The following table shows the changes in the amount of our uncertain tax positions (exclusive of the effect of interest and penalties) during 2010, 2011 and 2012:

 

     Years ended December 31,  
     2010     2011     2012  
     (In millions)  

Unrecognized tax benefits:

      

Amount beginning of year

   $ 31.8      $ 37.4      $ 23.0   

Net increase:

      

Tax positions taken in prior periods

     .3        .5        1.1   

Tax positions taken in current period

     5.4        6.0        11.0   

Settlements with taxing authorities—cash paid

     —          —          (.1

Lapse due to applicable statute of Limitations

     (.5     (20.6     (1.8

Changes in currency exchange rates

     .4        (.3     .2   
  

 

 

   

 

 

   

 

 

 

Amount at end of year

   $ 37.4      $ 23.0      $ 33.4   
  

 

 

   

 

 

   

 

 

 

 

If our uncertain tax positions were recognized, a benefit of $32.2 million, $23.5 million and $27.9 million at December 31, 2010, 2011 and 2012, respectively, would affect our effective income tax rate. We currently estimate that our unrecognized tax benefits will decrease by approximately $4.4 million during the next twelve months due to the reversal of certain timing differences and the expiration of certain statutes of limitations.

We file income tax returns in various U.S. federal, state and local jurisdictions. We also file income tax returns in various foreign jurisdictions, principally in Germany, Canada, Belgium and Norway. Our U.S. income tax returns prior to 2009 are generally considered closed to examination by applicable tax authorities. Our foreign income tax returns are generally considered closed to examination for years prior to: 2003 for Norway; 2007 for Canada; 2008 for Germany; and 2009 for Belgium.
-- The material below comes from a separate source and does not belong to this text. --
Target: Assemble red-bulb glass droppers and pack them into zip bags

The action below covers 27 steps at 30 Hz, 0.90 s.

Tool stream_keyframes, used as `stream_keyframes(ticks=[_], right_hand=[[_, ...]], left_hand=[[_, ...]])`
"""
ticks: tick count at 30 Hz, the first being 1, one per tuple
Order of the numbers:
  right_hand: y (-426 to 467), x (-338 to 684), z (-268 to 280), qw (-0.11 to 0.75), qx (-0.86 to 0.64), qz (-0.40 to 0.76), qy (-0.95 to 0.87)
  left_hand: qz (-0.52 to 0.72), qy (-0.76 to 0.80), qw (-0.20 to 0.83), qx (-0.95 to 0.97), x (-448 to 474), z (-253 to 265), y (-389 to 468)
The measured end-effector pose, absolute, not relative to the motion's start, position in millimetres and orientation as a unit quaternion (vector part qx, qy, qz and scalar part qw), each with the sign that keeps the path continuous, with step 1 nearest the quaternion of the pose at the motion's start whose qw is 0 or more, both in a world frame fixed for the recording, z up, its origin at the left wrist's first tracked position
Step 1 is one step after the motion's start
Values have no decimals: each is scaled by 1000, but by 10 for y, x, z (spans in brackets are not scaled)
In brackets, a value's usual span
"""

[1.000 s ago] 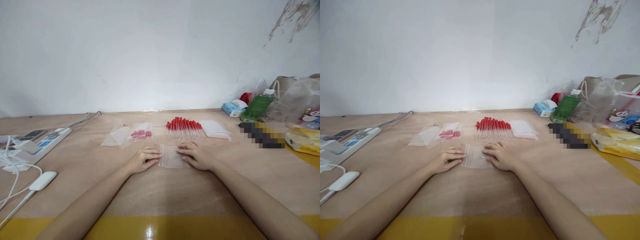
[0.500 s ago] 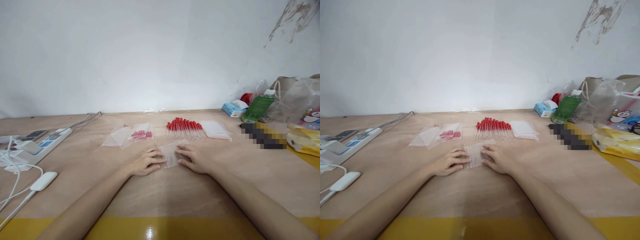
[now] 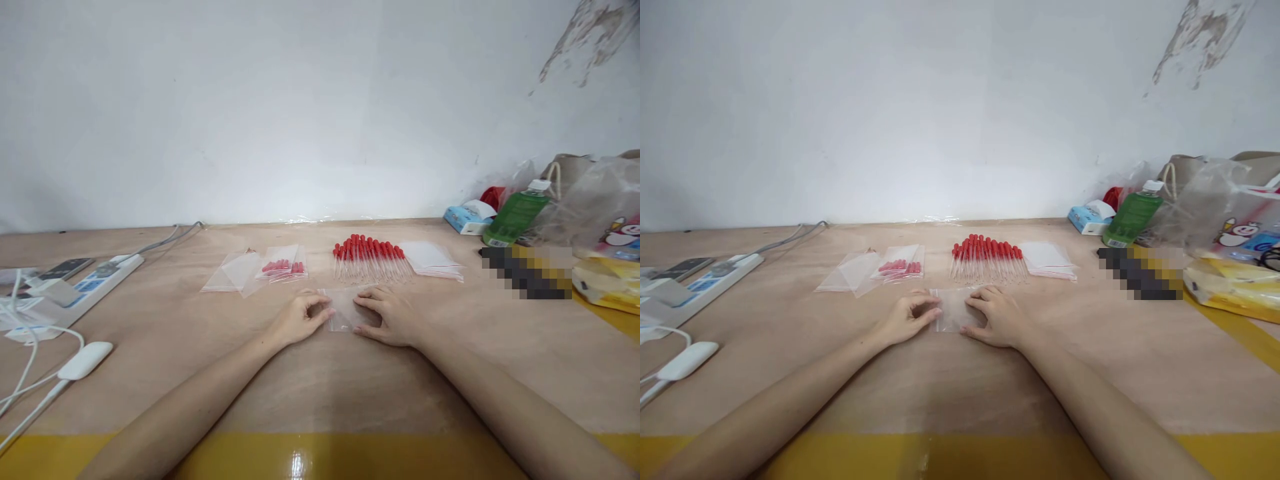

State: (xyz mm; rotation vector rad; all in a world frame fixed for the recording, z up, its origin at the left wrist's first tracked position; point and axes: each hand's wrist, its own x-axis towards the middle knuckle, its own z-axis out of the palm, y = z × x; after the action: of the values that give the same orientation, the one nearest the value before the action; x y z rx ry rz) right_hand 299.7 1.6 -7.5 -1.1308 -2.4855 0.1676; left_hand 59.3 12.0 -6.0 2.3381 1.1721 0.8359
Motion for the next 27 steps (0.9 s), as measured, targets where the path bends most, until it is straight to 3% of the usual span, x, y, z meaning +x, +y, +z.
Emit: stream_keyframes(ticks=[7,15,20,27], right_hand=[[50,2999,-212,253,-393,111,-877],[52,3009,-134,212,-445,123,-861],[54,3038,-92,192,-456,103,-863],[48,3098,-36,191,-455,93,-865]], left_hand=[[406,413,450,680,762,-198,160],[463,361,571,573,679,-133,178],[437,388,532,613,602,-130,221],[327,497,277,754,642,106,677]])
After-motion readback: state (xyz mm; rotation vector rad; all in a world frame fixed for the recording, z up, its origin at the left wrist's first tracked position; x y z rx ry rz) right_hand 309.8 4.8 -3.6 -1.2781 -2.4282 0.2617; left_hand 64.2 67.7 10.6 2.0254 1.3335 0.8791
We accrue interest and penalties on our uncertain tax positions as a component of our provision for income taxes. We accrued $.8 million, $.6 million and $.9 million of interest and penalties during 2010, 2011 and 2012, respectively, and at December 31, 2011 and 2012 we had $3.9 million and $4.1 million, respectively, accrued for interest and an immaterial amount accrued for penalties for our uncertain tax positions.
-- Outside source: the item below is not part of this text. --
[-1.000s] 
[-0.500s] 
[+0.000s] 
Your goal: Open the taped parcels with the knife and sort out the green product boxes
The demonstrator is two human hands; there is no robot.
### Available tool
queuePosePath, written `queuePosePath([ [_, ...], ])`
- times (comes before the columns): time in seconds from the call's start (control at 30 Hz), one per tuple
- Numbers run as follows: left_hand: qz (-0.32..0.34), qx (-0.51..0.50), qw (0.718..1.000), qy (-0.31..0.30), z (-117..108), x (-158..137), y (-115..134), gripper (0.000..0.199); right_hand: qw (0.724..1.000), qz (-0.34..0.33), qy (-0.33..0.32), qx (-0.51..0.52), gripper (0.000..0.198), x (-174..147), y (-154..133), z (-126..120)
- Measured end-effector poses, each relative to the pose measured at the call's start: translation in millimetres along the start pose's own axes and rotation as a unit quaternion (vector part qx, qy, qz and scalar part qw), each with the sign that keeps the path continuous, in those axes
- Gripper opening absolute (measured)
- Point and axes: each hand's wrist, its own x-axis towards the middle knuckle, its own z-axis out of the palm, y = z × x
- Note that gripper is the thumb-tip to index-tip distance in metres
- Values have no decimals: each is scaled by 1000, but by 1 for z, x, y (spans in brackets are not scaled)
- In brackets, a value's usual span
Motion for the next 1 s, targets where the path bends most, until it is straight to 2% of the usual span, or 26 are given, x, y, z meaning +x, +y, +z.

At December 31, 2012, Kronos had the equivalent of $744 million and $100 million of net operating loss carryforwards for German corporate and trade tax purposes, respectively. At December 31, 2012, we have concluded that no deferred income tax asset valuation allowance is required to be recognized with respect to such carryforwards, principally because (i) such carryforwards have an indefinite carryforward period, (ii) we have utilized a portion of such carryforwards during the most recent three-year period and (iii) we currently expect to utilize the remainder of such carryforwards over the long term. However, prior to the complete utilization of these carryforwards, particularly if the economic recovery were to be short-lived or we generate operating losses in our German operations for an extended period of time, it is possible we might conclude the benefit of the carryforwards would no longer meet the more-likely-than-not recognition criteria, at which point we would be required to recognize a valuation allowance against some or all of the then-remaining tax benefit associated with the carryforwards.